TASK DETAILS
Please quote exactly the lines below from the line containing "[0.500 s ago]" to the line containing "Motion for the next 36", both lines included, and nothing else.

LISTED ENTRIES
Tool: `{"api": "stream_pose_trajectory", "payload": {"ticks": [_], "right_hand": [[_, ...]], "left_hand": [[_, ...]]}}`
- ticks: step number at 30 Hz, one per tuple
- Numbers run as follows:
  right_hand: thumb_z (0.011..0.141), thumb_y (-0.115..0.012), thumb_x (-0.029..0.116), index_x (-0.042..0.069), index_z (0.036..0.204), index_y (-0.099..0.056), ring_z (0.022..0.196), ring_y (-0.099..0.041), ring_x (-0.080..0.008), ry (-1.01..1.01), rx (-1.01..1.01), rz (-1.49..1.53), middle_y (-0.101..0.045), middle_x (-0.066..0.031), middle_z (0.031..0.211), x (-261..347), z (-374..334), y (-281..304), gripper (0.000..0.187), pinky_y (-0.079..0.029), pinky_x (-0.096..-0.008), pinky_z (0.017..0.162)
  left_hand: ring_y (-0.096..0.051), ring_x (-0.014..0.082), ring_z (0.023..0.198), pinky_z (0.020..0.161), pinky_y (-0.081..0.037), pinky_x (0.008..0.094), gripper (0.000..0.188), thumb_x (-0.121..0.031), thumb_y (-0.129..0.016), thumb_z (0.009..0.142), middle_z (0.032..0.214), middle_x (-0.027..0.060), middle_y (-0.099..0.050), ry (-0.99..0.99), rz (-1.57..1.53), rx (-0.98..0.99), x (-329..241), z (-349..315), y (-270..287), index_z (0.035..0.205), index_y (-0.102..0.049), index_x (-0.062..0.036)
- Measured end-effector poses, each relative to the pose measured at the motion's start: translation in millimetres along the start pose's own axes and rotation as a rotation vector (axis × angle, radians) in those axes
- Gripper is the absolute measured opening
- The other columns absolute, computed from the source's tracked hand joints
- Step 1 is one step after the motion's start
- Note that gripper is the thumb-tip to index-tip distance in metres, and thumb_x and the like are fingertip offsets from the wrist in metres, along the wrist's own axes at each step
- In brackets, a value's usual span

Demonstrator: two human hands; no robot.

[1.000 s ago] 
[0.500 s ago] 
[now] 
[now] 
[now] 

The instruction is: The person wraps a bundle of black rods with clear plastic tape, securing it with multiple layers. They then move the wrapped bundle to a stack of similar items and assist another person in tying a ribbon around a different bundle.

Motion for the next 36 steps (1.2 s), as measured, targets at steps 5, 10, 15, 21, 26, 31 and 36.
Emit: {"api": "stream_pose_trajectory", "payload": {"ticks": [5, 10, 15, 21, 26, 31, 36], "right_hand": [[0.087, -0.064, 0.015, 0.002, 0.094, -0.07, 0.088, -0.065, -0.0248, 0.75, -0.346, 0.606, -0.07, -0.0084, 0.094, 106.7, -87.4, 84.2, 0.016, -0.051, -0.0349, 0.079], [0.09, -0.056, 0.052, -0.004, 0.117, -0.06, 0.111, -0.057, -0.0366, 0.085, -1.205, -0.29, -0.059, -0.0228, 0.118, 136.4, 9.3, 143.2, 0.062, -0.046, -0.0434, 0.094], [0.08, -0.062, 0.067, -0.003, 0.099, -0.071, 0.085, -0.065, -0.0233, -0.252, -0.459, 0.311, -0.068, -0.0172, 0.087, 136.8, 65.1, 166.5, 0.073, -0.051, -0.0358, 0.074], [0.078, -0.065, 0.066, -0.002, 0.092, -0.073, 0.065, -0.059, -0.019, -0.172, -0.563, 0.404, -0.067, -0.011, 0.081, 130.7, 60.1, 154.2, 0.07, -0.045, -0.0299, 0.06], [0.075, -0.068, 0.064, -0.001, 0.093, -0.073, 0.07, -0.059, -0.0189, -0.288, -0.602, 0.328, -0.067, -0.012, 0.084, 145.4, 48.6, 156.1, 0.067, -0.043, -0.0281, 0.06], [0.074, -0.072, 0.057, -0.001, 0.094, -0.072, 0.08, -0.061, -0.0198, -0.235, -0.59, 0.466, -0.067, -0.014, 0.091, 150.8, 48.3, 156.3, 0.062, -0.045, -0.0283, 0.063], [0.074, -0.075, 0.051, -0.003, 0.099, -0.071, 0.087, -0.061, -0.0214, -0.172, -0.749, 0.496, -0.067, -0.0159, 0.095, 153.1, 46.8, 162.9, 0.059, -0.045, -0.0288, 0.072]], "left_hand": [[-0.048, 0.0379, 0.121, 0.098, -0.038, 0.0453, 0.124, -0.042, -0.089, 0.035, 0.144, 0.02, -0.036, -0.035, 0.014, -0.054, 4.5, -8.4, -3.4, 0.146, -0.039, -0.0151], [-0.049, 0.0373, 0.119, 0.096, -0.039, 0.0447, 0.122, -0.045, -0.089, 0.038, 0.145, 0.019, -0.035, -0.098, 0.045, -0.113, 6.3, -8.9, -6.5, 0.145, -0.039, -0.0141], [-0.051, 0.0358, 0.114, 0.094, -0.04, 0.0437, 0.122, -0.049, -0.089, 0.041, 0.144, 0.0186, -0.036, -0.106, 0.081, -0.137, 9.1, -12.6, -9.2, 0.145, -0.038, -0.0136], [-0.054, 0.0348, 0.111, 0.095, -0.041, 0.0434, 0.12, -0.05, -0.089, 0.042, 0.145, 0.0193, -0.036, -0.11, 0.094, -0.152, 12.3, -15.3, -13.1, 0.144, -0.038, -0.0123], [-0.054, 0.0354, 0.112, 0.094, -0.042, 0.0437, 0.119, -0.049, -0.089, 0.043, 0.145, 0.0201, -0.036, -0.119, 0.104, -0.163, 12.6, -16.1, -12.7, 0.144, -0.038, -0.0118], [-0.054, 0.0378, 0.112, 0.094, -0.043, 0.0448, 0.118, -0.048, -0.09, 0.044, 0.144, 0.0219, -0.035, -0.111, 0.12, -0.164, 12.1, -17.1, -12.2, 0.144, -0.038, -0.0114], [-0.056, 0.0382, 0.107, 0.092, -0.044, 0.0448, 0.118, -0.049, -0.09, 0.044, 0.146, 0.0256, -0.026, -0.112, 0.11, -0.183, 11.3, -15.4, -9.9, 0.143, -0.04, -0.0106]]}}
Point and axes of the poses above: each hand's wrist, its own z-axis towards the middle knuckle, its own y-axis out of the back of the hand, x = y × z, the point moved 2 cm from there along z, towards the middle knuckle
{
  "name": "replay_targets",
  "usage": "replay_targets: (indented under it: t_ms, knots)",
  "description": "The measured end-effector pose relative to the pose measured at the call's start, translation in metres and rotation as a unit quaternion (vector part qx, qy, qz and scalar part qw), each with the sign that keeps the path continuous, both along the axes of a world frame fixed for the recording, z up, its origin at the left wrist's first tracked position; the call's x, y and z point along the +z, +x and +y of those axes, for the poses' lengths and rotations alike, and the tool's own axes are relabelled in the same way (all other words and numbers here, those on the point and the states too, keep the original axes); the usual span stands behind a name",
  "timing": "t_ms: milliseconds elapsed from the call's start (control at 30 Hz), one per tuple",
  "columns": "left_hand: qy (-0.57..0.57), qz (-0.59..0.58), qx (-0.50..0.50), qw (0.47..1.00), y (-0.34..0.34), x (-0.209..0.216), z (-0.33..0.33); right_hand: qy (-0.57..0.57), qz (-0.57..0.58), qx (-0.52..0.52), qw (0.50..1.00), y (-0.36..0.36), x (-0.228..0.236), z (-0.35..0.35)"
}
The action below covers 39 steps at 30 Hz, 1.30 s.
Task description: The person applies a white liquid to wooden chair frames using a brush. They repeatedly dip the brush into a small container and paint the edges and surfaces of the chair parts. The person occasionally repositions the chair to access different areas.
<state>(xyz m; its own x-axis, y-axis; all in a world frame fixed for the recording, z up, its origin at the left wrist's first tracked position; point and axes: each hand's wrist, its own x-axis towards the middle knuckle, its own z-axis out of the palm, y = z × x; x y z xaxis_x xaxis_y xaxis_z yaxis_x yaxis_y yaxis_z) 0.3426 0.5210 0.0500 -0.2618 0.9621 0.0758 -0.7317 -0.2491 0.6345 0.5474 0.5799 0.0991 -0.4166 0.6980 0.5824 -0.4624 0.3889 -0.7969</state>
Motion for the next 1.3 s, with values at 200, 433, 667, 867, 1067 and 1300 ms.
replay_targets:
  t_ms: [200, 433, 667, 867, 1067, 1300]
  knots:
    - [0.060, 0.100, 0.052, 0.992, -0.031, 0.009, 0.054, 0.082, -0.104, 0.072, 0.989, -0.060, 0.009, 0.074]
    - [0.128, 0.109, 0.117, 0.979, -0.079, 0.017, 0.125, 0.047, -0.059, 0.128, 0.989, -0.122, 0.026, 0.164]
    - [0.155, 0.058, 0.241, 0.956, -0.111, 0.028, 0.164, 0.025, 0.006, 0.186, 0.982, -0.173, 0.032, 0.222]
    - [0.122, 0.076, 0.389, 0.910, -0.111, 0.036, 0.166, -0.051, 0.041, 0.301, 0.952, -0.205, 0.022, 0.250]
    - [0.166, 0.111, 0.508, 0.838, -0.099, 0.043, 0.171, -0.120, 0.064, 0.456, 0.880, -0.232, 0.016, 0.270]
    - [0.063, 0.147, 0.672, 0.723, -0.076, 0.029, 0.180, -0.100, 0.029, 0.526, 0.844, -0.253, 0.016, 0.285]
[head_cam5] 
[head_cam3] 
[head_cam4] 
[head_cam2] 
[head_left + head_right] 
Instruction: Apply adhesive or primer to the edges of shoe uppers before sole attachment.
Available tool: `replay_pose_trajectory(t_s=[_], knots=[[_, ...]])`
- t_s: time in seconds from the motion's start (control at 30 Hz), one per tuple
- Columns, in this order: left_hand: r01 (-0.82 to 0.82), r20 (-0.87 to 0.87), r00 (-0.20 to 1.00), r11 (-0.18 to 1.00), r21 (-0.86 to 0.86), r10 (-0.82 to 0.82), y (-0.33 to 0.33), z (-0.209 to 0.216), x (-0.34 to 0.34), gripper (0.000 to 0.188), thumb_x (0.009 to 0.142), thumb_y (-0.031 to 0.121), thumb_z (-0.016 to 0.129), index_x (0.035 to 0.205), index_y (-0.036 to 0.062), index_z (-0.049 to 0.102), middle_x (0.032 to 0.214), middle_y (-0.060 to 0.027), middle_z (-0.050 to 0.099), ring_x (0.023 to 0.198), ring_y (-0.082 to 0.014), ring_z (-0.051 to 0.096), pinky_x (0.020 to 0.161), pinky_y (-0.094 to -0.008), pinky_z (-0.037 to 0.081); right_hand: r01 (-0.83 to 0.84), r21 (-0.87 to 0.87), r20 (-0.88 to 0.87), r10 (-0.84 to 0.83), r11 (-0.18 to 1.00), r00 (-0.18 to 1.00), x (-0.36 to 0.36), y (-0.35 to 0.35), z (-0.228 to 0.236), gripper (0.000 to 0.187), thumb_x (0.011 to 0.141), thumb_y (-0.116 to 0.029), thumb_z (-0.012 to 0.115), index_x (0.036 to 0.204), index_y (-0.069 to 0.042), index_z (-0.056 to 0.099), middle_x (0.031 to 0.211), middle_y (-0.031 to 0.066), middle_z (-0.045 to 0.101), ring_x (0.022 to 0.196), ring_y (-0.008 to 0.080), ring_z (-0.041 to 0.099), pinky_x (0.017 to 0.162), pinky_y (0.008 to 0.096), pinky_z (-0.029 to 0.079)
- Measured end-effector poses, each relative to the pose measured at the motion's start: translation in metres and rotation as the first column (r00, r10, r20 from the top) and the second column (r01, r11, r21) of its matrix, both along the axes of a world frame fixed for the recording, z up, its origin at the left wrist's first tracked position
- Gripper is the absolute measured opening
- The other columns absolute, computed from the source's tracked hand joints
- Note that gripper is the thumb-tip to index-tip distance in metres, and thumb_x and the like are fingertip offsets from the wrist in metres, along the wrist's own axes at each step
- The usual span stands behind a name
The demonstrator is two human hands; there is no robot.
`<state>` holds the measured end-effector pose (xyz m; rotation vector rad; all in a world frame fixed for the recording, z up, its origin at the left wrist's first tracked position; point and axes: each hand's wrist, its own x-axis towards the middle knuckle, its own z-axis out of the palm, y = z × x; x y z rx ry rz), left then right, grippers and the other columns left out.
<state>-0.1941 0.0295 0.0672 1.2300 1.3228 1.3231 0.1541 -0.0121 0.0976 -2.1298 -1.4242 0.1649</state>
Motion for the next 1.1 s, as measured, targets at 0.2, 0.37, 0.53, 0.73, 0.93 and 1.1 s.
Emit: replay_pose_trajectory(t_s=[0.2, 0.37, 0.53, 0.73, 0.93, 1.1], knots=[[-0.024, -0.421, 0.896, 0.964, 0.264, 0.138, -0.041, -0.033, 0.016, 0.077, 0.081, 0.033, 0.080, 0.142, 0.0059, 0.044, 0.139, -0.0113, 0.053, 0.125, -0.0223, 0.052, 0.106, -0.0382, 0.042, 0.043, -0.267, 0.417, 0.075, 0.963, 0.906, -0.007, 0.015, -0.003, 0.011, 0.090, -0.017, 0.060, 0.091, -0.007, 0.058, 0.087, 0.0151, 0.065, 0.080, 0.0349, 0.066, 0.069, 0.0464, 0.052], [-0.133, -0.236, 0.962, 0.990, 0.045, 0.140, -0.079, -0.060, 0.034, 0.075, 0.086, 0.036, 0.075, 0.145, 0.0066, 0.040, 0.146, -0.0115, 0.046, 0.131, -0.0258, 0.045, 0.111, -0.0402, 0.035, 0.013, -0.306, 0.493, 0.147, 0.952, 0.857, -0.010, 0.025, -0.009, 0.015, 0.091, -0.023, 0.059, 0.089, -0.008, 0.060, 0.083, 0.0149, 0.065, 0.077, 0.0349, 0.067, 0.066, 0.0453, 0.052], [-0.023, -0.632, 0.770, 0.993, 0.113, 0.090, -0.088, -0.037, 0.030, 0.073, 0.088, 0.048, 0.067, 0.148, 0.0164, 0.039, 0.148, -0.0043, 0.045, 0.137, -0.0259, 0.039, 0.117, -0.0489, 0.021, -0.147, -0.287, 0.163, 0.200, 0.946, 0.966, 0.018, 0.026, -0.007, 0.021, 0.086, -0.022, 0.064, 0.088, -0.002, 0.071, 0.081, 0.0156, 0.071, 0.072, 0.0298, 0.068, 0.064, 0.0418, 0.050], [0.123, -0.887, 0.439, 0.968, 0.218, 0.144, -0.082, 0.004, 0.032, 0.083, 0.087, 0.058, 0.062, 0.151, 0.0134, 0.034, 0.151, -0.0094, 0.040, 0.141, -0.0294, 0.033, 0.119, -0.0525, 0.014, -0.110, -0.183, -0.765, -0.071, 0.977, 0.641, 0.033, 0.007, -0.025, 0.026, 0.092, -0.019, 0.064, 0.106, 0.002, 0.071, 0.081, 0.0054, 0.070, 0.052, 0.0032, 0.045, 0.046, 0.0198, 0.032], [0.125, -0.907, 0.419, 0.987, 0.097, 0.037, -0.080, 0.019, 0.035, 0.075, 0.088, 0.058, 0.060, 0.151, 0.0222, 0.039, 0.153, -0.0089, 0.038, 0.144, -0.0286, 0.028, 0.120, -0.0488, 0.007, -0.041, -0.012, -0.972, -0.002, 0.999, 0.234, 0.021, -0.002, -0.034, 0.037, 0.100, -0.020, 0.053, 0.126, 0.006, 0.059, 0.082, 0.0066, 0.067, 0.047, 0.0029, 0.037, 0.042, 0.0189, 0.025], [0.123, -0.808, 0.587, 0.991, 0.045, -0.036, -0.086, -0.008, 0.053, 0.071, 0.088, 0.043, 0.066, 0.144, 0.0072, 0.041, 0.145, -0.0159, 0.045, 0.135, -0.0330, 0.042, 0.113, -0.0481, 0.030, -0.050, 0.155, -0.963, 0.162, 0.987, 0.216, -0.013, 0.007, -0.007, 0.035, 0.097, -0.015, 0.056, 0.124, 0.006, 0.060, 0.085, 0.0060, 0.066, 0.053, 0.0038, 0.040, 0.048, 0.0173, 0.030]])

ANSWER SECTION
[0.500 s ago] 
[now] 
[now] 
[now] 

The instruction is: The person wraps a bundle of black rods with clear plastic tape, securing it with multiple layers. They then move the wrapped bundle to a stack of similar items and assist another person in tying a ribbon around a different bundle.

Motion for the next 36 steps (1.2 s), as measured, targets at steps 5, 10, 15, 21, 26, 31 and 36.

What was requested is fully covered by this answer.